Matilde Landa

Patio de la prisión de Palma de Mallorca, es la tibia mañana otoñal del 26 de septiembre de 1942, el obispo José Miralles Sbert se propone bautizar a Matilde Landa, atea, comunista, defensora de la República y feminista. Militante del batallón femenino del V Regimiento, destacada dirigente de Socorro Rojo Internacional y condenada a muerte en un consejo de guerra «por adhesión a la rebelión».

Matilde Landa está considerada uno de los símbolos más significativos del movimiento de las mujeres contra la dictadura franquista. Matilde Landa nació en Badajoz el 24 de junio de 1904, en una familia acomodada y culta muy vinculada a la Institución Libre de Enseñanza. 

Primeros estudios en Badajoz, Escuela Profesional de Comercio donde tenía fama la enseñanza de las Matemáticas, asignatura de su predilección en A Coruña, de vuelta a Badajoz aprobó el bachillerato  como alumna libre en el Instituto de la ciudad y cuando en 1923 fallecido su padre,  Matilde se trasladó a Madrid, acompañada de su madre, con el fin de emprender estudios universitarios y consiguió concluir Ciencias Naturales. 

El paso por la universidad consolidó su compromiso con las ideas progresistas y republicanas. En 1930 se casó con Francisco López Ganivet,  sobrino del escritor Ángel Ganivet  y a partir del año 1935 ofrecen su domicilio para celebrar reuniones a las que acuden máximos dirigentes del Partido Comunista de España al que se afilia un año más tarde.

En febrero de 1939 cae Cataluña y aunque Madrid resiste, a la República le quedan semanas de vida. La mayor parte de los dirigentes del Frente Popular se van al exilio. A pesar de que su marido decide marcharse de España, ella pide quedarse y el 4 de abril es detenida y trasladada a la Dirección General de Seguridad, donde permanecerá seis meses en una celda de castigo sin ver la luz. 

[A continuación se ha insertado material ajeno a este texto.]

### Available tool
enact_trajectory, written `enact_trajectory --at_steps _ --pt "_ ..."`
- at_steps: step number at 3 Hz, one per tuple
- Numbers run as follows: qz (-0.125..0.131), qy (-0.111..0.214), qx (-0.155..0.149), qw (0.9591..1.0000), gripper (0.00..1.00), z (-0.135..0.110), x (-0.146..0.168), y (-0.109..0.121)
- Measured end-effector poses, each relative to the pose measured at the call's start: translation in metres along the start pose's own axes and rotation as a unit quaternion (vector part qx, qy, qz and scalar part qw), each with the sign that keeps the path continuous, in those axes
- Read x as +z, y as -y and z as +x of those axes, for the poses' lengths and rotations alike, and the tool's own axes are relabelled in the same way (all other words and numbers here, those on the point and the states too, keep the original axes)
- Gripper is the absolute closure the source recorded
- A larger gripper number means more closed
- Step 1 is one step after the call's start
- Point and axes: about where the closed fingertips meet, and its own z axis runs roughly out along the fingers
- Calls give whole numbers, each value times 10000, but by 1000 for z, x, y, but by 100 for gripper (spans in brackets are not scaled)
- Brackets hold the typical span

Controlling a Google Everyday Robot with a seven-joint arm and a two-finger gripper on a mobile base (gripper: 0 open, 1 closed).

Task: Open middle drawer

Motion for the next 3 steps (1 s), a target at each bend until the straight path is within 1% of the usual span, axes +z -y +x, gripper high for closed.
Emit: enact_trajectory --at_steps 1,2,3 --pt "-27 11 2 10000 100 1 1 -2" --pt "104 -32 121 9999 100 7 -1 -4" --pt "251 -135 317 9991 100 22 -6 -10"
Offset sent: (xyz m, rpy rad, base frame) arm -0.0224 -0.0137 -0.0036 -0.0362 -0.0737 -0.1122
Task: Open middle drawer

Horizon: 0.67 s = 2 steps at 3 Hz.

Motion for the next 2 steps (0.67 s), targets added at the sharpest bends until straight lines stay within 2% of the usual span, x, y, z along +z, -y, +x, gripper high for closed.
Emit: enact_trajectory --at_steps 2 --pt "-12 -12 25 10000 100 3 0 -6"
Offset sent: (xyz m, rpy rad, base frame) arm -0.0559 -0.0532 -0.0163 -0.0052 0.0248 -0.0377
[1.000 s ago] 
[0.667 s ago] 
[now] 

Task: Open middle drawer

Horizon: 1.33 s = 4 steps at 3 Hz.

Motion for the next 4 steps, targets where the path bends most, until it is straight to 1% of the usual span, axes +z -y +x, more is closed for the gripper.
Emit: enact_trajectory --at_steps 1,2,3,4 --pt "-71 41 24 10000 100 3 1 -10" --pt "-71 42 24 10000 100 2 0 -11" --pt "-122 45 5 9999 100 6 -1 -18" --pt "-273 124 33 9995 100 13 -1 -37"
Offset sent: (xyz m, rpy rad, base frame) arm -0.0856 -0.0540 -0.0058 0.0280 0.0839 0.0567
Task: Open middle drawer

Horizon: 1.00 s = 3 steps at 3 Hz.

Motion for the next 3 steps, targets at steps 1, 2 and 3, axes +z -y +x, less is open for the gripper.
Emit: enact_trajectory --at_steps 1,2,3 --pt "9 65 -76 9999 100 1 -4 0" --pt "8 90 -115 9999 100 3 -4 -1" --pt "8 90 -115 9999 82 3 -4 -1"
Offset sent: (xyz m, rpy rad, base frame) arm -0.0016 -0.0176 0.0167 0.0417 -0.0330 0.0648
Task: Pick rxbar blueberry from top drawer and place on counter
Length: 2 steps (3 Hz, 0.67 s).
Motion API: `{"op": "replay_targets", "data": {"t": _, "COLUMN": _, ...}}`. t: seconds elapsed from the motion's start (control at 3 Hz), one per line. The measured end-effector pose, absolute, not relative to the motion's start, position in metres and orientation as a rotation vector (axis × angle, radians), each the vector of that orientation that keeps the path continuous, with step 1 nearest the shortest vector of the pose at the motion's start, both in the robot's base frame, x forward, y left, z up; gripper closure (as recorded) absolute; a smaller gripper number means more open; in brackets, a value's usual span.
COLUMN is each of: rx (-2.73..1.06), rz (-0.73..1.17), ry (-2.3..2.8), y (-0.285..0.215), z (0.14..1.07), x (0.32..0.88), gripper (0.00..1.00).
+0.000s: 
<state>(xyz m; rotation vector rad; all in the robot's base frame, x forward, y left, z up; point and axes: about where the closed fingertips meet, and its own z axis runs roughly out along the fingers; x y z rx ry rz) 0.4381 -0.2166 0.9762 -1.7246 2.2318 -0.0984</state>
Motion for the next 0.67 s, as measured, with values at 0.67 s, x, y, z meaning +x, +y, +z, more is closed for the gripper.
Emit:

Nacida  en una familia librepensadora, Matilde no había sido  bautizada. Conmutada su pena de muerte por 30 años de prisión, fue trasladada a la prisión de Can Sales en Mallorca.  Destacó y fue referente de las presas, creando la «galería de penadas» para ayudar a las compañeras en sus últimos momentos. 

En la prisión Can Sales cuando faltan pocos minutos para la ceremonia bautismal, Matilde asume el último acto de su vida, y antes de que se produzca lo que ella consideró una imposición en contra de sus creencias, deja una carta para su hija y se arrojó al vacío desde la barandilla de su galería. Estuvo agonizando durante una hora y le administraron el bautizo in «artículo mortis». Las autoridades de la prisión difundieron que había caído al vacío por sufrir un ataque epiléptico.